Work task: The required output is the line containing "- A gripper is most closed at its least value" followed by every later line through the end of the data, all reproduced exactly.

=== Begin Enclosure ===

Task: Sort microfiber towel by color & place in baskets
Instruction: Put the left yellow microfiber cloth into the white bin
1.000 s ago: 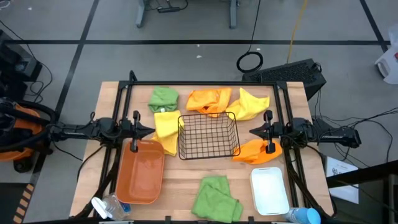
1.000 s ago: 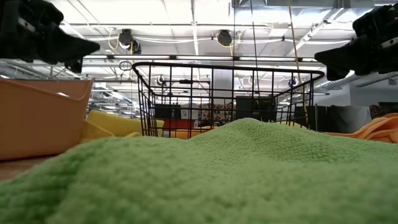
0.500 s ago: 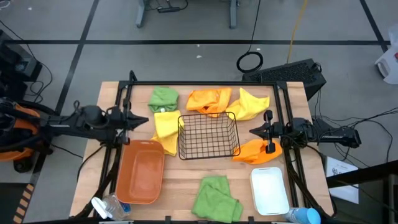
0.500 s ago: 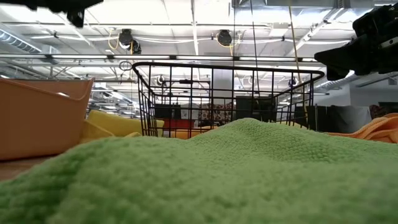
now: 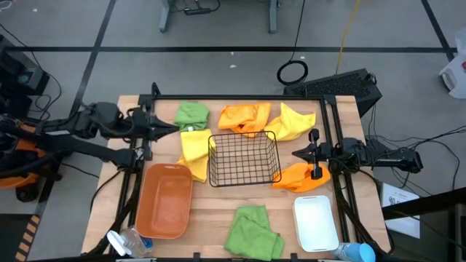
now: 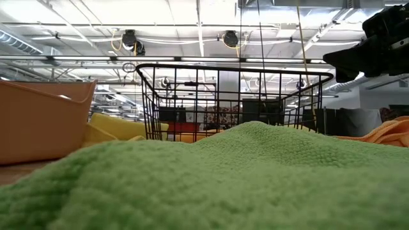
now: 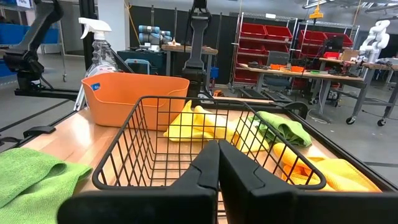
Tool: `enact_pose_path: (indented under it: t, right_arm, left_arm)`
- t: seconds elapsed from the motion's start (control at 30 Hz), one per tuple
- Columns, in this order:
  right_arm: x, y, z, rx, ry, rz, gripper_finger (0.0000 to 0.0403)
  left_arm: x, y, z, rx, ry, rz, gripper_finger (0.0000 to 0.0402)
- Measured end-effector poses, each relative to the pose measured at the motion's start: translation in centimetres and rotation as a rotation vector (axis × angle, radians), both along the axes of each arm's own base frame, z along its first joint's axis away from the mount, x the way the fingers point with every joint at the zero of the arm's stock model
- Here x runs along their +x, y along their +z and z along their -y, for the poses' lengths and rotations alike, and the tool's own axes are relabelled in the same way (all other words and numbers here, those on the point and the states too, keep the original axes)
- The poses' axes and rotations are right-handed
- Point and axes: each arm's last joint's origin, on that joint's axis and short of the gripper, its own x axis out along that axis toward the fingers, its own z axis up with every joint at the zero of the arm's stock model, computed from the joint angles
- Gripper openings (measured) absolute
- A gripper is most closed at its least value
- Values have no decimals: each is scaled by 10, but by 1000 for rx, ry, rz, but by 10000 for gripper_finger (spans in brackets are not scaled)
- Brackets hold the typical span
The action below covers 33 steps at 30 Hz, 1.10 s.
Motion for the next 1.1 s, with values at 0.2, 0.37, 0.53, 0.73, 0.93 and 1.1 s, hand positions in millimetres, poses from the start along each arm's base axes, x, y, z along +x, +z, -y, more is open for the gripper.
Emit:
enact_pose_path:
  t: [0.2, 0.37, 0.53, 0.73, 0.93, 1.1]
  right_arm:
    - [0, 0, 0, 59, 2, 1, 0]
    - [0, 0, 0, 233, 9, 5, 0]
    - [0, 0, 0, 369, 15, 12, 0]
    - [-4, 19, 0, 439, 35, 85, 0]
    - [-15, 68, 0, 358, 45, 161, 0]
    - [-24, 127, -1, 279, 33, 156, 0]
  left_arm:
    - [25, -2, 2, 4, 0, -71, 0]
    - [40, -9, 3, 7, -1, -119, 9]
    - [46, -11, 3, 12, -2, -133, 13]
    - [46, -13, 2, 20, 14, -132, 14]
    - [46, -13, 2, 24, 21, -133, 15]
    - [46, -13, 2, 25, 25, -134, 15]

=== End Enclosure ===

Output:
- A gripper is most closed at its least value
- Values have no decimals: each is scaled by 10, but by 1000 for rx, ry, rz, but by 10000 for gripper_finger (spans in brackets are not scaled)
- Brackets hold the typical span
The action below covers 33 steps at 30 Hz, 1.10 s.
Motion for the next 1.1 s, with values at 0.2, 0.37, 0.53, 0.73, 0.93 and 1.1 s, hand positions in millimetres, poses from the start along each arm's base axes, x, y, z along +x, +z, -y, more is open for the gripper.
Emit:
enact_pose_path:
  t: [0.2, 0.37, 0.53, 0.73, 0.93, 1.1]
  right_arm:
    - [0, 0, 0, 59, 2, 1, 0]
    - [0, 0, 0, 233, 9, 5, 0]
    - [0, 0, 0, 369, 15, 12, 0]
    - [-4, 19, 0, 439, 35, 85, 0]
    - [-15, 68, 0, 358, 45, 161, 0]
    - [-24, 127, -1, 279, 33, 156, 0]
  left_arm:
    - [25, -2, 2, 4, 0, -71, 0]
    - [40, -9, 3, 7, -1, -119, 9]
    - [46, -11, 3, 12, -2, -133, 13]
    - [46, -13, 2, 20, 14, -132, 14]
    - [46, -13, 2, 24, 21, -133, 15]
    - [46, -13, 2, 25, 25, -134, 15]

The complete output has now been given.